● **WHAT THE EXERCISE ASKS**
How many of the lines below hold the word "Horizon"? Answer only with the number.

● **GIVEN RECORDS**
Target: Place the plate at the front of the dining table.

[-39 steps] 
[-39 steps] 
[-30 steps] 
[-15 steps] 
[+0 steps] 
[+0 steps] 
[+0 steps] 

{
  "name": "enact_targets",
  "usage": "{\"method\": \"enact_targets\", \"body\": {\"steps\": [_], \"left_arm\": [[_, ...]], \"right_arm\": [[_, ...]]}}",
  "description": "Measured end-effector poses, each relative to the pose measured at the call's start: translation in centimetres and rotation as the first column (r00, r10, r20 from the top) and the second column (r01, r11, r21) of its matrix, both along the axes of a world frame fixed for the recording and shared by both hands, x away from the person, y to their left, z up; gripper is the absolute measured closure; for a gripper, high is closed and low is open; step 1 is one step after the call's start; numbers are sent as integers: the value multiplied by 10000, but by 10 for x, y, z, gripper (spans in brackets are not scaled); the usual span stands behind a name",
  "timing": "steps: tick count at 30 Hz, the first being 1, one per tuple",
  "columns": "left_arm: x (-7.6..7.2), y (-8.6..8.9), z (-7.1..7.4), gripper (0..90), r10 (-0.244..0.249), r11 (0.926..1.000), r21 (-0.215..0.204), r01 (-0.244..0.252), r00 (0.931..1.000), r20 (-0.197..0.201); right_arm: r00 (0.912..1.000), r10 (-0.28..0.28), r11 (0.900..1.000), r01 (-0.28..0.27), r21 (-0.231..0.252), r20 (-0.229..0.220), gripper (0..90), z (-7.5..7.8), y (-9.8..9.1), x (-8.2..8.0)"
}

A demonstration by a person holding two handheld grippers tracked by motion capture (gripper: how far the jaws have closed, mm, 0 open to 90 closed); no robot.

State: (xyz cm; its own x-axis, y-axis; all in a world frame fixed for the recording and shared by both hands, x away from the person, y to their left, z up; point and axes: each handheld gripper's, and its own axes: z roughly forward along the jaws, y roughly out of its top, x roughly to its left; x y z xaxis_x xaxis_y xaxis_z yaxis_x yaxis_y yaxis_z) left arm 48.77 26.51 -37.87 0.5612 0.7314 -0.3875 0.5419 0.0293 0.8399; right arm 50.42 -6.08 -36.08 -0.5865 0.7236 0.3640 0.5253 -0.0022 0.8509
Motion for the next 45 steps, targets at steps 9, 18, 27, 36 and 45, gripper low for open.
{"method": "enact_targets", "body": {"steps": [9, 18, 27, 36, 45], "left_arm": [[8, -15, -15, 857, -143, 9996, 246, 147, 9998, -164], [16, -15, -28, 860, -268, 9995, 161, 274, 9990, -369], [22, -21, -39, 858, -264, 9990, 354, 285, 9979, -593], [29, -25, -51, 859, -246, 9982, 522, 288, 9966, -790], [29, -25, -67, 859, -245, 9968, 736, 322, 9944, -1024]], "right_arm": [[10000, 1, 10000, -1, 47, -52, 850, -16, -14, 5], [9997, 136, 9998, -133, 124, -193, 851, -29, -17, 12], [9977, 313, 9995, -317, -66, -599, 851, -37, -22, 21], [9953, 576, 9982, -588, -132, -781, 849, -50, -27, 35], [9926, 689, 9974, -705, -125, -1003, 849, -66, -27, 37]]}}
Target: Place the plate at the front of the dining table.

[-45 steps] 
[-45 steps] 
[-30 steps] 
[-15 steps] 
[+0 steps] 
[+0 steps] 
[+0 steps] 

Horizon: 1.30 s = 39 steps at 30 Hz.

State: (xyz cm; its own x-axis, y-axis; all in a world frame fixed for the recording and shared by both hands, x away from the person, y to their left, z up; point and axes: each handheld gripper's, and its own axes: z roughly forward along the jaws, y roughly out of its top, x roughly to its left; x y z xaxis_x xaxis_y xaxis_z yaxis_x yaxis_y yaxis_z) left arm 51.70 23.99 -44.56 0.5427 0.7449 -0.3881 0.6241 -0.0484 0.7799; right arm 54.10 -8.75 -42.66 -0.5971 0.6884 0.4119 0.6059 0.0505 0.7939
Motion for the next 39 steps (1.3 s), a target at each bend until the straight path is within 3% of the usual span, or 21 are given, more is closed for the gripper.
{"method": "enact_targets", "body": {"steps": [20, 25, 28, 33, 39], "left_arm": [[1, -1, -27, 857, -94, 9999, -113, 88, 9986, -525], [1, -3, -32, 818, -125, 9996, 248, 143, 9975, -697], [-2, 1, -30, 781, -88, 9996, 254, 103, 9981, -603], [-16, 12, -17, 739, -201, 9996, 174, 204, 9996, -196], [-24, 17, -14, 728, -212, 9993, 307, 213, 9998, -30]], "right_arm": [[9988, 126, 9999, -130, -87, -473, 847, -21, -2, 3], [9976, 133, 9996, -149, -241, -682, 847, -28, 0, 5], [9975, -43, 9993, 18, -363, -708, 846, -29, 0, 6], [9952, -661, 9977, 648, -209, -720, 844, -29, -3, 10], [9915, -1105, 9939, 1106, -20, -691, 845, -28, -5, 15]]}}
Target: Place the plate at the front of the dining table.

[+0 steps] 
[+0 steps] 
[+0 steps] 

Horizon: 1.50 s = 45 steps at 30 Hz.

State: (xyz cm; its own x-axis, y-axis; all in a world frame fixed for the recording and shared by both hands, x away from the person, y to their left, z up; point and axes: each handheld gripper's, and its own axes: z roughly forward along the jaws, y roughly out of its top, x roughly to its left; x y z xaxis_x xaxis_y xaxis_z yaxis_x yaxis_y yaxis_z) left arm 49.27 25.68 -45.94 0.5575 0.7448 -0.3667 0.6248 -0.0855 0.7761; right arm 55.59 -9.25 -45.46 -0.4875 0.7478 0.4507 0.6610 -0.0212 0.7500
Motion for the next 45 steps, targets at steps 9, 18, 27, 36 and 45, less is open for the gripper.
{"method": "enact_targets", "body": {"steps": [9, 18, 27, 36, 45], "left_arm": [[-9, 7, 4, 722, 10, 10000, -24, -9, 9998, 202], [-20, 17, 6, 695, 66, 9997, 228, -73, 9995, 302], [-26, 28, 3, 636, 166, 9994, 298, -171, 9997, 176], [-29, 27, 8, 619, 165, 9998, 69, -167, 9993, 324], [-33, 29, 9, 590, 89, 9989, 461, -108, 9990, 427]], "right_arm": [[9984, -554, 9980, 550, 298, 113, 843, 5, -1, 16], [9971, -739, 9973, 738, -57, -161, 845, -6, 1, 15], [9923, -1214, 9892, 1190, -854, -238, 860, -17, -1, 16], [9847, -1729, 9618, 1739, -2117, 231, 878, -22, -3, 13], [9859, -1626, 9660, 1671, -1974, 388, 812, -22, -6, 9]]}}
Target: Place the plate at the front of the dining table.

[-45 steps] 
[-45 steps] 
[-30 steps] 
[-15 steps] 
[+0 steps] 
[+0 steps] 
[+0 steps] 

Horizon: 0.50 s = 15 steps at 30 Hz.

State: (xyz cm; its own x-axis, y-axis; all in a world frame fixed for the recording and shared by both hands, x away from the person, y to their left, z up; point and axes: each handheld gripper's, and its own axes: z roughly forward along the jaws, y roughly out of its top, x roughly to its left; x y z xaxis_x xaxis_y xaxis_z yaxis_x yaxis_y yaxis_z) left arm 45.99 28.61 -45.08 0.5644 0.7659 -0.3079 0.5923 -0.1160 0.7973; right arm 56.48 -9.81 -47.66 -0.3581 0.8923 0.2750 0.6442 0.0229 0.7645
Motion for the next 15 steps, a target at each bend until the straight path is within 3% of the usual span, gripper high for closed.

● **ANSWER BOX**
3